On Creating Taking a Long Freaking Time
May 25, 2012 § 2 Comments
Guest post by Steven Grahmann.
It’s probably cliché to say I got the idea for my novel in the shower, but that’s how it happened.
I’d always wanted to write a book about my favorite topics – outer space, culture, bullies, and an ordinary kid becoming extraordinary without having to develop superpowers. But I needed an idea that would draw all those things together. That idea had eluded me for years but it popped into my head one morning, and yes, it was in the shower. I started writing as soon as I was dry. And I figured the process would be fast and furious – I’d be done in a year, tops.
That was five years ago.
Sometimes it depresses me, how long this has taken. It makes me feel guilty, too. Have I done something wrong? Should I be waking up before the sun or spending my evenings in coffee shops listening to The Decemberists on my headphones and hammering away? Or should I be practicing more – journaling or blogging everything that happens to me in order to hone my craft and get the juices flowing? Should I be working harder?
I’ve learned a lot of lessons during the process of writing my book, now titled The Ordinaries and in its fourth draft. Here’s one lesson: the creative process often takes longer than you, and others, think it should. Here’s another: there are seasons in the creative process – and sometimes, it’s ok not to create at all.

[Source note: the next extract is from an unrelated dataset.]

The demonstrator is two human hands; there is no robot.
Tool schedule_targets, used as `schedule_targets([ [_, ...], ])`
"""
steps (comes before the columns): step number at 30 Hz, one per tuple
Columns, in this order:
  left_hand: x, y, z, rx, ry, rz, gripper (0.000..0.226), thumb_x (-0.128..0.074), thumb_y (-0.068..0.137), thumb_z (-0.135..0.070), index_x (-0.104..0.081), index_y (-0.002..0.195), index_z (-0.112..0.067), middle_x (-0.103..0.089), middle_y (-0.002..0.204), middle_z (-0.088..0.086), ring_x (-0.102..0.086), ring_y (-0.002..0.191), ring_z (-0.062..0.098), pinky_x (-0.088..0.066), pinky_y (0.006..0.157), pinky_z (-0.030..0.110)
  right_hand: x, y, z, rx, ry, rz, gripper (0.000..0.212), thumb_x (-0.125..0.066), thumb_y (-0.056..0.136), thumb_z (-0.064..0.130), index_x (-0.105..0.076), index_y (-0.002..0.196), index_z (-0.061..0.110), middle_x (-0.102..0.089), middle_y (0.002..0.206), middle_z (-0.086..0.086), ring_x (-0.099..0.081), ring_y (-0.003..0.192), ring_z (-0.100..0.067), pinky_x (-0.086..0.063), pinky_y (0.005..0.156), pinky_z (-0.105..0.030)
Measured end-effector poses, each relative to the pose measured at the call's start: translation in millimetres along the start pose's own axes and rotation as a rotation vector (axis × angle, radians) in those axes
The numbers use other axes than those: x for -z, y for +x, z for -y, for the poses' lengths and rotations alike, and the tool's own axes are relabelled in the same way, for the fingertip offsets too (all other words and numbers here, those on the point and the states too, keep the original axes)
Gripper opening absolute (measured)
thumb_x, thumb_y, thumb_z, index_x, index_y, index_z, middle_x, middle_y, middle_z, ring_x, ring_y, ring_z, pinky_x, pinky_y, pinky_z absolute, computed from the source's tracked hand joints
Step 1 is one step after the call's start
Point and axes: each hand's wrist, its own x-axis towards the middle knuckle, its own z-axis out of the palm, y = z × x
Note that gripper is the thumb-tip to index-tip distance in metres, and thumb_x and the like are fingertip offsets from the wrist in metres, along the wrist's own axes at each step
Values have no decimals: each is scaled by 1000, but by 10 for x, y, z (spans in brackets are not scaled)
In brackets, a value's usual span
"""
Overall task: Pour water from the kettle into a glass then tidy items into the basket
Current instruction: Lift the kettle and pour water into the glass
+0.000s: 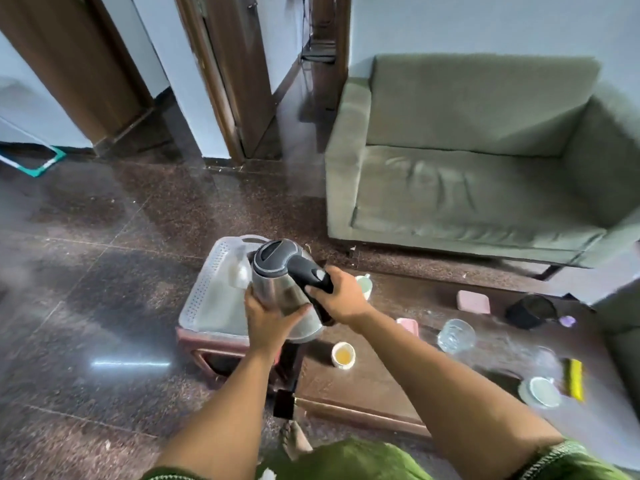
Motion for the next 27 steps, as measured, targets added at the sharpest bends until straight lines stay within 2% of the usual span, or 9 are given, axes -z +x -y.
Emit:
schedule_targets([
  [3,-402,-441,-205,-39,-84,96,109,-99,39,-31,-38,128,-16,-55,121,-4,-55,112,11,-46,99,29,506,-407,-225,-31,-56,-36,30,-72,82,33,-62,96,8,-64,87,-6,-57,81,-23,-39,68,-29],
  [5,-668,-744,-294,-78,-107,153,106,-98,42,-26,-39,129,-13,-54,118,-10,-53,109,4,-41,90,9,802,-674,-418,-81,-68,-71,26,-73,79,37,-59,83,16,-62,78,0,-56,74,-20,-39,61,-25],
  [7,-940,-1001,-355,-80,-141,248,102,-98,42,-23,-41,126,-15,-55,113,-16,-56,104,1,-40,81,2,1039,-925,-609,-152,-56,-152,30,-76,75,43,-54,68,23,-57,65,6,-52,64,-14,-37,54,-21],
  [11,-1430,-1382,-445,34,-93,499,104,-97,33,-46,-45,122,-26,-62,116,-10,-60,105,9,-50,90,30,1409,-1328,-928,-313,44,-368,53,-71,70,64,-50,52,18,-51,47,8,-49,50,-9,-37,49,-25],
  [14,-1722,-1600,-480,127,-56,612,117,-95,28,-51,-37,127,-26,-57,122,-7,-57,108,15,-49,96,39,1625,-1541,-1174,-408,127,-428,63,-56,72,75,-50,51,15,-54,47,4,-54,52,-15,-42,54,-32],
  [16,-1903,-1713,-459,158,-15,671,117,-96,32,-49,-31,127,-26,-55,121,-7,-55,109,18,-48,98,40,1720,-1632,-1364,-438,185,-463,63,-49,81,68,-57,55,10,-57,50,0,-53,54,-15,-42,59,-35],
  [19,-2221,-1801,-338,214,17,771,103,-96,43,-39,-30,121,-29,-54,114,-8,-54,106,18,-46,94,35,1818,-1701,-1629,-510,182,-490,52,-49,94,45,-66,68,4,-61,55,-4,-54,56,-15,-42,62,-31],
  [24,-2681,-1894,-180,272,57,915,105,-93,42,-49,-38,127,-22,-58,127,-1,-57,110,18,-48,97,37,1940,-1694,-2069,-667,123,-470,52,-44,92,49,-58,57,12,-60,50,-3,-60,57,-21,-45,63,-33],
  [27,-2904,-1876,-110,328,44,995,97,-92,53,-44,-37,130,-20,-55,132,1,-54,112,18,-47,99,37,2024,-1619,-2239,-729,118,-511,53,-44,94,43,-54,52,11,-61,52,-6,-60,59,-25,-44,61,-33],
])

I’m not sure that “seasons” is the right word, actually, because it implies that it’s out of my control, like winter. No, I’m pretty sure I have complete control over when I create or don’t create. So the main reason my book is unsold, unpublished, out of tune and unfinished is that I’ve chosen to do other things rather than complete it. As someone who defines himself (for better or for worse) as a creative person, this was an extremely difficult – and extremely important – truth to grasp.
There have been times when I’ve needed to rest instead of create. There have been evenings (many!) when I’ve chosen to play with my kids instead of rushing off somewhere to write (I’ve even told myself “I’ll have time to finish the book when they’re teenagers and hate me.” Writing simply can’t compete with the fact that they like me right now). There have been times when I’ve been celebrating, or engaging with others, or staying healthy, or grieving, and I need to put my energy into those things instead of working on my book. There are times when I’ve decided that the amazing thing in which I just took part was a piece of art in itself, and I don’t need to write it down or add it to my book or share it with other people – it was mine and the memory is enough. And through it all, my process – this process of fleshing out the idea that struck me in the shower that morning – has stretched out longer and longer and longer.
And even though the way I feel about that is complicated, I think it’s ok. We creatives have to give ourselves a break. Good things take a long time. There have to be breaks in the process of creation, or else there’s no time for living. And if we don’t live, we have no stories to tell.
Now if you’ll excuse me, I need to go play Legos with my kids.